Année après année, les sondages le confirment. Nous pratiquons l’une des professions les plus admirées du public. En 2024, selon Léger Marketing, nous figurons au 4e rang, tout juste derrière les pompiers, les paramédics et les infirmières.
Voilà une bonne nouvelle pour notre milieu et notre relève. Savoir qu’on a confiance en nous, en plus de pratiquer un métier essentiel dans un secteur d’activité névralgique pour la société, a de quoi rendre fier. Mais loin de moi l’idée de voir la vie agricole avec des lunettes roses…
Quand je tourne le regard vers l’Europe, je vois bien que les producteurs agricoles en ont assez. Partout, on réclame un coup de barre dans les façons de gérer l’agriculture : normes excessives face à la concurrence étrangère, politiques agricoles inadaptées, réglementations vertes contraignantes, soutien financier insuffisant, paperasserie envahissante. La hausse des taxes sur l’essence a été l’un des déclencheurs des manifestations auxquelles on assiste. Les producteurs étouffent sous les exigences et peinent à tirer le plein potentiel de leurs exploitations.
Et ils le font savoir bruyamment. Leurs voix se font entendre sur toutes les tribunes, et le grondement de leurs tracteurs résonne sur les routes du continent. En France, le président Macron a même été hué à l’ouverture de la 60e édition du Salon International de l’Agriculture.
Yves Le Morvan, responsable des filières et des marchés pour le think tank français Agridées, a fait état de la situation lors de la dernière assemblée générale de Sollio Groupe Coopératif, le 29 février, alors qu’il s’adressait, depuis la France, aux délégués de notre réseau rassemblés à Montréal. La suradministration, la baisse des revenus et la faible compétitivité des filières agricoles françaises plombent la rentabilité des exploitations. Il faut redonner un souffle à l’économie agricole et la ramener au premier plan, a-t-il insisté.
Les producteurs ont été entendus, en partie du moins. La Commission européenne a pris des mesures pour réduire la bureaucratie. Des engagements concrets pour répondre à la crise agricole sont attendus.
Ici, qu’en est-il?
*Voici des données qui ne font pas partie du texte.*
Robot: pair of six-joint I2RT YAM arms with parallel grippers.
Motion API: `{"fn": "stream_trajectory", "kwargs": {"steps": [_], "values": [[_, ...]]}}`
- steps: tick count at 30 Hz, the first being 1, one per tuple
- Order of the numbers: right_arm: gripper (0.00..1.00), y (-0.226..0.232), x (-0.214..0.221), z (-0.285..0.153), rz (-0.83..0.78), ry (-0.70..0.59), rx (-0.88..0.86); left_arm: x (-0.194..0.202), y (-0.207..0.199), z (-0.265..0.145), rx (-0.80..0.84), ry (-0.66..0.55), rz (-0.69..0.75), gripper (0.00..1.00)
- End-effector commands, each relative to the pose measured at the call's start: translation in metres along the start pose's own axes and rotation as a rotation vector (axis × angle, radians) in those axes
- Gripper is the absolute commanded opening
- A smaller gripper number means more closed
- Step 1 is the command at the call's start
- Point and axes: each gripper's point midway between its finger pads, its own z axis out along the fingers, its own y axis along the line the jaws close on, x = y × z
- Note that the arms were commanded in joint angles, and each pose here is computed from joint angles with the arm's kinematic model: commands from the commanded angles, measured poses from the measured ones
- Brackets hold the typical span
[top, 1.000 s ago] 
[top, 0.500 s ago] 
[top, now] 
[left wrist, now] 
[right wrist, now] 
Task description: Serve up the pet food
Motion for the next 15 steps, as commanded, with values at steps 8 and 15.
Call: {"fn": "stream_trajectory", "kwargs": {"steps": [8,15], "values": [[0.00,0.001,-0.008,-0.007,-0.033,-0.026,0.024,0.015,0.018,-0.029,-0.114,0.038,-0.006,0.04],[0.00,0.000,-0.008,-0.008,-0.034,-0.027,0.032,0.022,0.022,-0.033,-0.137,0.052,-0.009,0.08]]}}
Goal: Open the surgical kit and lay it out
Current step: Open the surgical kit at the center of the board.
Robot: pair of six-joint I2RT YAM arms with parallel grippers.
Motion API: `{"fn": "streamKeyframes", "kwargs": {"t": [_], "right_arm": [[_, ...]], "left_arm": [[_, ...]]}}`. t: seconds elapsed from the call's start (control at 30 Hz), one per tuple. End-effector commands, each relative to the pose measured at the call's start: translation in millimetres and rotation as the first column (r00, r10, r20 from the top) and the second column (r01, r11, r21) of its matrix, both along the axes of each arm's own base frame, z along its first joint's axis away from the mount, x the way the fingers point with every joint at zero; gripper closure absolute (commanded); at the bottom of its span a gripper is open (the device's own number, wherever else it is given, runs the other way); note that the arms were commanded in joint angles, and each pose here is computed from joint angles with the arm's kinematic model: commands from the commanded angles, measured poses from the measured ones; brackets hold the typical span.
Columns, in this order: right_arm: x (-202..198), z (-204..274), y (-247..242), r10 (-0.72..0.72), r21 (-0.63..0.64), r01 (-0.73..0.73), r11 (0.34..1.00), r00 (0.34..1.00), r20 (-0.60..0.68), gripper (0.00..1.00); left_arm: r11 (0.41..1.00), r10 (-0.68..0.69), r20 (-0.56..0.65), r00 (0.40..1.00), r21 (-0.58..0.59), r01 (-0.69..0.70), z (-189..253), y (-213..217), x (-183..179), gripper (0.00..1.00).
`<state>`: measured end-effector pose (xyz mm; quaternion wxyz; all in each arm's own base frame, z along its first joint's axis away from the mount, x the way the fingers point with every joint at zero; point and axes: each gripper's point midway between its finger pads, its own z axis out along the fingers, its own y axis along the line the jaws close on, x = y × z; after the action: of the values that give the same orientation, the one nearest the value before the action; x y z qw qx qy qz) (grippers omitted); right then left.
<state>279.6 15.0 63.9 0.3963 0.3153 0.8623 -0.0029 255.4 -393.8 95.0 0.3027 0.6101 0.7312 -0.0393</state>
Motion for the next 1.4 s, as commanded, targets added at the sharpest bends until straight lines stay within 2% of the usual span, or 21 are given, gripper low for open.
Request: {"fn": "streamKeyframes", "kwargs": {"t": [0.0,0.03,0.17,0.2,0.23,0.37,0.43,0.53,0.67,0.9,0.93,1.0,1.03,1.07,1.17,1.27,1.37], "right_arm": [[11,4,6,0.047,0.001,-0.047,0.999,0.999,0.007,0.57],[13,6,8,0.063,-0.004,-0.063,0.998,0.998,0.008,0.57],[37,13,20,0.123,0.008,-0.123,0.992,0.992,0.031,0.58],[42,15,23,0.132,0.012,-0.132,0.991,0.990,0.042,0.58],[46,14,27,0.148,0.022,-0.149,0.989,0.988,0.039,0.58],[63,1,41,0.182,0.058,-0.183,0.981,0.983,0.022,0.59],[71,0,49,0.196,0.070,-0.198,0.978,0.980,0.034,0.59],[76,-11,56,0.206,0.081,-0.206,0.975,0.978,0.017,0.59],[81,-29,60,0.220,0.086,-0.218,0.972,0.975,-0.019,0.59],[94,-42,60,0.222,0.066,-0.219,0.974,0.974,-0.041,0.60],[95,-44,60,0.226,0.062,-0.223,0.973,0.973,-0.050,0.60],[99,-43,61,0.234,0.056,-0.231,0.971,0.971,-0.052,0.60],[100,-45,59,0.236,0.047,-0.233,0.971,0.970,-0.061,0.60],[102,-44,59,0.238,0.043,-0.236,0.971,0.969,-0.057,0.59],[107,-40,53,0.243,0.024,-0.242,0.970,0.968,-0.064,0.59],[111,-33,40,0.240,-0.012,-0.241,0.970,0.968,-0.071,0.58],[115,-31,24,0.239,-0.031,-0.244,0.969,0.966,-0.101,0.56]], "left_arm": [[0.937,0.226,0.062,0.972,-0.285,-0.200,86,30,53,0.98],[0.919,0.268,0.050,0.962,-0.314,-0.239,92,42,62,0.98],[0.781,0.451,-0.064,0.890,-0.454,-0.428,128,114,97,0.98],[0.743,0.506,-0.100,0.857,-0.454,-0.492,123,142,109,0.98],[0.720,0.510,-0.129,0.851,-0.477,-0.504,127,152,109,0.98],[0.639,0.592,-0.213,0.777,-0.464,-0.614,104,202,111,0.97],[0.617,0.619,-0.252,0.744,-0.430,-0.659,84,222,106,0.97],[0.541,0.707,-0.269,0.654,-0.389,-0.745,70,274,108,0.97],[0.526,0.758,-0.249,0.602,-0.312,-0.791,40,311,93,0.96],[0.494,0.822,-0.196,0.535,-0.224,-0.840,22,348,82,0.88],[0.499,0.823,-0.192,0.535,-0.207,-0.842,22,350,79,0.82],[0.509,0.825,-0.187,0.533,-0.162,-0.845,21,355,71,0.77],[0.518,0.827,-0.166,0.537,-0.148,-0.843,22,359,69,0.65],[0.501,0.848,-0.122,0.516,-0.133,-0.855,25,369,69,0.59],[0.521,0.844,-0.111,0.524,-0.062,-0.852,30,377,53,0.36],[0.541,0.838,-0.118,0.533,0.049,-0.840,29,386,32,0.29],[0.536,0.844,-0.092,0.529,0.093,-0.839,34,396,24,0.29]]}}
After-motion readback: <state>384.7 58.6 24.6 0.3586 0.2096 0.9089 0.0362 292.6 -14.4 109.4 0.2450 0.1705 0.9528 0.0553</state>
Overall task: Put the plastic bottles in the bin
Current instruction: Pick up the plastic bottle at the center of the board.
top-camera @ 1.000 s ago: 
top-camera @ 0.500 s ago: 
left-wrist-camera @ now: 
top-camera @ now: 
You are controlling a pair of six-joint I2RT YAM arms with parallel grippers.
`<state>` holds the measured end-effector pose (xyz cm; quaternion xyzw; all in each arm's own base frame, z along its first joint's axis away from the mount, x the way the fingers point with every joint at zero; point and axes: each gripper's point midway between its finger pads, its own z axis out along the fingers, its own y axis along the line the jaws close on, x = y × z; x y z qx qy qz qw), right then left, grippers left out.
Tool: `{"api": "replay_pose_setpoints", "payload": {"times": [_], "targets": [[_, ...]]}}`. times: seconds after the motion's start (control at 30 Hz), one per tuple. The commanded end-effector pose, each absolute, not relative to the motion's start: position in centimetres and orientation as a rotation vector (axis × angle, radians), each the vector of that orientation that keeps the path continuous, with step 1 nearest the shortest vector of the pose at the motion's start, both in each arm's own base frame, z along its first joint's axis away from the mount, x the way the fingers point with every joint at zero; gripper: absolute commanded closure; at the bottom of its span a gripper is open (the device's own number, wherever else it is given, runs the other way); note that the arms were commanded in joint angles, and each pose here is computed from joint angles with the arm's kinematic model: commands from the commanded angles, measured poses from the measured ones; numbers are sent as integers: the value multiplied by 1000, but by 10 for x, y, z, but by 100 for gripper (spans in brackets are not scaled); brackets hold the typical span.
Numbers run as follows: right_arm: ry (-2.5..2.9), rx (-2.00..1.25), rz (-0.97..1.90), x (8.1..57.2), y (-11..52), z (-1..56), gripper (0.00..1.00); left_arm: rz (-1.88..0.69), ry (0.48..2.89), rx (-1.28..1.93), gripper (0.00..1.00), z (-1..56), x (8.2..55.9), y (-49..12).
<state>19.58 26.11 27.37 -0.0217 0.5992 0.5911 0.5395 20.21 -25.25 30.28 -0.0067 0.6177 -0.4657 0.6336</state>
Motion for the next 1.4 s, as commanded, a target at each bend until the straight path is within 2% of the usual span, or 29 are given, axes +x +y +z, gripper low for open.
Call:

Bien que les enjeux soient différents, nos préoccupations sont du même ordre que celles de nos homologues européens. Les producteurs et productrices de chez nous se butent aussi à des impératifs environnementaux, économiques et sociaux. Ils manifestent leur mécontentement et souhaitent être écoutés.
La demande d’allègement réglementaire que l’on réclame depuis longtemps semble finalement avoir été entendue par nos élus. Le ministre de l’Agriculture, André Lamontagne, a annoncé qu’il souhaitait travailler « afin de réduire le fardeau réglementaire et administratif des producteurs agricoles » et ce, pour « donner de l'air aux agriculteurs et aux agricultrices [et] favoriser la croissance de leurs entreprises ».
Nous avons été consultés, et nous avons martelé l’importance que ces futurs allègements servent à créer de la richesse dans nos fermes, à redonner du dynamisme au milieu et à s’assurer qu’il demeure compétitif et à l'avant-garde. On le sait, la faible rentabilité qui afflige certains secteurs, malgré l’augmentation des revenus, découle en bonne partie de l’inflation et de la hausse des taux d’intérêt. Ces derniers pourraient d’ailleurs possiblement baisser prochainement. Autres lueurs d’espoir : les prix des céréales sont à la baisse et la situation dans le porc semble vouloir s’améliorer graduellement. Et vous savez ce qu’on dit, si les premières récoltes de l’année sont bonnes, ça augure bien pour le reste! Eh bien, le temps des sucres s’annonce déjà excellent. J’ai confiance!
Et il en faut pour pratiquer notre métier. Même si les défis sont nombreux, notre relève continue de se manifester pour prendre le relais avec audace, ambition et talent. C’est tout en leur honneur et il faut les encourager et les soutenir.
Ce qui se déroule dans le monde agricole, ici comme ailleurs, attire l’attention de la population sur la réalité des producteurs et le rôle crucial qu’ils jouent dans la société. Voilà qui met la table pour la future Politique bioalimentaire que doit rédiger le gouvernement du Québec et qui devra, comme je l’ai déjà mentionné dans cette tribune, placer les producteurs agricoles à l’avant-plan.
Sur ce, je vous souhaite une bonne saison des semis!